#### Exercise directions
Look over the lines below. Report each one that includes the string "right".

#### Collected material
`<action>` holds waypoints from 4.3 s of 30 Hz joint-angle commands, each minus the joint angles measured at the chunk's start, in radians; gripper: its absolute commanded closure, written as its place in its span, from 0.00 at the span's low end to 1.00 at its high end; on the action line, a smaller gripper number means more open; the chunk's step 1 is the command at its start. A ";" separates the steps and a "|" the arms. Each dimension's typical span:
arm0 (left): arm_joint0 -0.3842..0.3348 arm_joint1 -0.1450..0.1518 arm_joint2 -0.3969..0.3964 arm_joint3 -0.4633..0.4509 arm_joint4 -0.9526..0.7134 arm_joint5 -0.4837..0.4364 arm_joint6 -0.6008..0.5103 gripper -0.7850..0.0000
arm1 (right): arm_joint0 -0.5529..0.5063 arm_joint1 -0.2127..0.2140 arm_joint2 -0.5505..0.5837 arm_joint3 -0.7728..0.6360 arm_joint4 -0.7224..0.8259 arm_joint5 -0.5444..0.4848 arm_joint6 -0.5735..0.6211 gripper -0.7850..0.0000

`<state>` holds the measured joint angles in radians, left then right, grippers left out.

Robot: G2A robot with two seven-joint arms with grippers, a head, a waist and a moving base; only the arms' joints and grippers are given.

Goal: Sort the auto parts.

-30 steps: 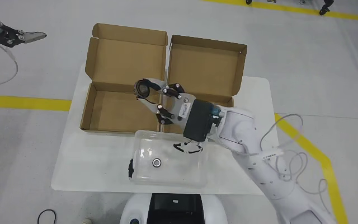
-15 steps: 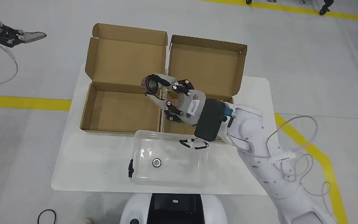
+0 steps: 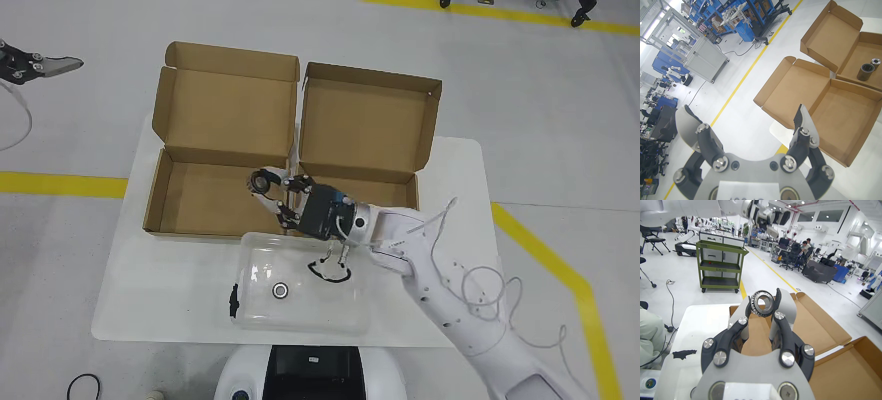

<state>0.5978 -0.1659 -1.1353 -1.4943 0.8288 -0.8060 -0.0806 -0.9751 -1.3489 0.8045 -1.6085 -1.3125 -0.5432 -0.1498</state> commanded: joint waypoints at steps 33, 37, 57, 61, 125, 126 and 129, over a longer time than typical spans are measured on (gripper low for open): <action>0.000 0.000 0.000 0.000 0.000 0.000 0.000 0.00 | 0.351 -0.276 -0.339 0.612 0.118 0.161 0.448 1.00; 0.000 0.000 0.000 0.000 0.000 0.000 0.000 0.00 | 0.385 -0.317 -0.362 0.697 0.155 0.147 0.498 1.00; 0.000 0.000 0.000 0.000 0.000 0.000 0.000 0.00 | 0.482 -0.480 -0.421 1.003 0.178 0.139 0.510 0.54; 0.000 0.000 0.000 0.000 0.000 0.000 0.000 0.00 | 0.492 -0.491 -0.413 1.021 0.172 0.128 0.469 0.54; 0.000 0.000 0.000 0.000 0.000 0.000 0.000 0.00 | -0.289 -0.035 0.055 -0.020 -0.419 -0.413 0.376 0.41; 0.000 0.000 0.000 0.000 0.000 0.000 0.000 0.00 | -0.281 -0.037 0.045 -0.003 -0.419 -0.406 0.375 0.40; 0.000 0.000 0.000 0.000 0.000 0.000 0.000 0.00 | -0.254 -0.044 0.018 0.046 -0.413 -0.382 0.379 0.39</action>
<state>0.5978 -0.1659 -1.1353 -1.4943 0.8288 -0.8060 -0.0806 -1.2368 -1.3906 0.8292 -1.5772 -1.7274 -0.9345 0.2248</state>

#### Answer to the exercise
arm1 (right): arm_joint0 -0.5529..0.5063 arm_joint1 -0.2127..0.2140 arm_joint2 -0.5505..0.5837 arm_joint3 -0.7728..0.6360 arm_joint4 -0.7224..0.8259 arm_joint5 -0.5444..0.4848 arm_joint6 -0.5735..0.6211 gripper -0.7850..0.0000
`<state>` holds the measured joint angles in radians, left then right, grippers left out.

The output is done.